WHAT THE EXERCISE ASKS: Only lines with the word "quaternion" are wanted; copy each of them from the listing below.

☆ ☆ ☆ ☆ ☆ ☆ ☆

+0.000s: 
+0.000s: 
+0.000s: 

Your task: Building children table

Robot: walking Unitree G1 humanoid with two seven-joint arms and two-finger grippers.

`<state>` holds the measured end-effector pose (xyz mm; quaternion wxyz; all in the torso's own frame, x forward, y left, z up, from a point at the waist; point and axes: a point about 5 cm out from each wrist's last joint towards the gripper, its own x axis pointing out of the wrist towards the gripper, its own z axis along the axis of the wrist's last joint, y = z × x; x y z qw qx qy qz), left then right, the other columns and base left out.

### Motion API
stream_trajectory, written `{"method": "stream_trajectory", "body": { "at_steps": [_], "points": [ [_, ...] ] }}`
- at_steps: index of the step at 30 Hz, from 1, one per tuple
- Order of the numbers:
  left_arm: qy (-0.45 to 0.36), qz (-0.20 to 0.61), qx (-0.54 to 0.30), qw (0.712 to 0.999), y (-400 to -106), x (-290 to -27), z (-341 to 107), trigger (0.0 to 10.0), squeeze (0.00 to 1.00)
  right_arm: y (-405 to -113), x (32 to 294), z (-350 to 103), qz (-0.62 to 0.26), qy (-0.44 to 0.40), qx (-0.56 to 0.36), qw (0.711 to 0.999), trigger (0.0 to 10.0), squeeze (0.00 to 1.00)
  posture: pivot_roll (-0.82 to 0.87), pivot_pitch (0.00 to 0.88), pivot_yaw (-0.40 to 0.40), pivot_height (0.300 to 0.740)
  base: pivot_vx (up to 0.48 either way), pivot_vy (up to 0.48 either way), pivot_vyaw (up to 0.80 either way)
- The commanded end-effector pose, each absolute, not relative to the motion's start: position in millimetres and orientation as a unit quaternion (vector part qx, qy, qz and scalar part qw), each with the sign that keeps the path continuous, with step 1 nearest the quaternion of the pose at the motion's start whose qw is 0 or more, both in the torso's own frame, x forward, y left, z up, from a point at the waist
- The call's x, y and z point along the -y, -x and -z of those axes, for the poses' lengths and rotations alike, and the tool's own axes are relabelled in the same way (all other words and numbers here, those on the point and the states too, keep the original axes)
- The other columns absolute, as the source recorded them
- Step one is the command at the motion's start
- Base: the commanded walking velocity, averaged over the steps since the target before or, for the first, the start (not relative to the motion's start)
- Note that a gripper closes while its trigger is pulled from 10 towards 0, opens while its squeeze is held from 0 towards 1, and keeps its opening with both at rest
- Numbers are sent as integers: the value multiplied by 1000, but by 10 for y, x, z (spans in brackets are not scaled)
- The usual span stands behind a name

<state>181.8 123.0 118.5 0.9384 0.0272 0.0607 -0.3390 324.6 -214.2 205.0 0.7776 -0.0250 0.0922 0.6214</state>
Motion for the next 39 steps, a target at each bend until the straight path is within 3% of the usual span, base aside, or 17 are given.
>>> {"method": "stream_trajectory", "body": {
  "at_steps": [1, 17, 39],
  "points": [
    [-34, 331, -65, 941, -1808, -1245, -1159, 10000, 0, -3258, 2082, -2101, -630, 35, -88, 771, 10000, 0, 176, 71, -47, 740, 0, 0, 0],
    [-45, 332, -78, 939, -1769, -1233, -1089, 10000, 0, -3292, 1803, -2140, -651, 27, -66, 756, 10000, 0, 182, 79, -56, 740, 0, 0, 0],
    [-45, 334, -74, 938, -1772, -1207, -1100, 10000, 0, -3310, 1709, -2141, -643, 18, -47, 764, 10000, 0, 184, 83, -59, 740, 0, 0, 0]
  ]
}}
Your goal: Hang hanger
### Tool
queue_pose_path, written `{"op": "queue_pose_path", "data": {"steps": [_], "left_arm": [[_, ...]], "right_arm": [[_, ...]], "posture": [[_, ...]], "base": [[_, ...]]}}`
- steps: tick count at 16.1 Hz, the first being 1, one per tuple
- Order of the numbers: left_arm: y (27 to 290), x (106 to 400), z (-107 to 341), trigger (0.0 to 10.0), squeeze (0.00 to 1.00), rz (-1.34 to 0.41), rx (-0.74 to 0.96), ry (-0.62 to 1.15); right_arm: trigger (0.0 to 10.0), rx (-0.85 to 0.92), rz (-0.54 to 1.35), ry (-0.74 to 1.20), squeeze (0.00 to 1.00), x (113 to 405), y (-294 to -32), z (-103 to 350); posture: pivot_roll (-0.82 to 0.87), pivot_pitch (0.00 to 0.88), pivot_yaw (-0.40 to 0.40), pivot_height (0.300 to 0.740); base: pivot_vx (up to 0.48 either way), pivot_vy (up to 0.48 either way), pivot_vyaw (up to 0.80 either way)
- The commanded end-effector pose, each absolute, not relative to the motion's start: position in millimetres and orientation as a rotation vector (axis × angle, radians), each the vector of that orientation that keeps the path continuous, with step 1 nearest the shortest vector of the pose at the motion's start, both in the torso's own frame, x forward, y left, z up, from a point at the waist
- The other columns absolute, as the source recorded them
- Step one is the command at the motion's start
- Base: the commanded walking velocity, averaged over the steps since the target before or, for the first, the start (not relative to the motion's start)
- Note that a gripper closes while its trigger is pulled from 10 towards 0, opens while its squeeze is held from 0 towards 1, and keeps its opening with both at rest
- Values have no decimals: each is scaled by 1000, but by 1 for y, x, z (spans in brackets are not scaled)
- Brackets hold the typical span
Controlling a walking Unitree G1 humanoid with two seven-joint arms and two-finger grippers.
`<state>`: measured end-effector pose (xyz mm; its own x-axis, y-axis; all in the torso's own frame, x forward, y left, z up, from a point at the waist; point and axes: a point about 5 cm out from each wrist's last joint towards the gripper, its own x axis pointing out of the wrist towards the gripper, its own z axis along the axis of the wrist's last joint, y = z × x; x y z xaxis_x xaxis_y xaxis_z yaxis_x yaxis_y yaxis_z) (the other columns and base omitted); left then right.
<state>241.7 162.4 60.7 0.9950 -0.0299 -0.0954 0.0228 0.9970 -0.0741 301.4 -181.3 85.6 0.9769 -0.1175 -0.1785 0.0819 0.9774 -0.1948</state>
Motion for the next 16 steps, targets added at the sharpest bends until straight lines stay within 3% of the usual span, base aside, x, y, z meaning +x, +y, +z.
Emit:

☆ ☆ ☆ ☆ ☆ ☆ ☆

ANSWER SPACE:
`<state>` holds the measured end-effector pose (xyz mm; quaternion wxyz; all in the torso's own frame, x forward, y left, z up, from a point at the waist; point and axes: a point about 5 cm out from each wrist's last joint towards the gripper, its own x axis pointing out of the wrist towards the gripper, its own z axis along the axis of the wrist's last joint, y = z × x; x y z qw qx qy qz), left then right, the other columns and base left out.
- The commanded end-effector pose, each absolute, not relative to the motion's start: position in millimetres and orientation as a unit quaternion (vector part qx, qy, qz and scalar part qw), each with the sign that keeps the path continuous, with step 1 nearest the quaternion of the pose at the motion's start whose qw is 0 or more, both in the torso's own frame, x forward, y left, z up, from a point at the waist

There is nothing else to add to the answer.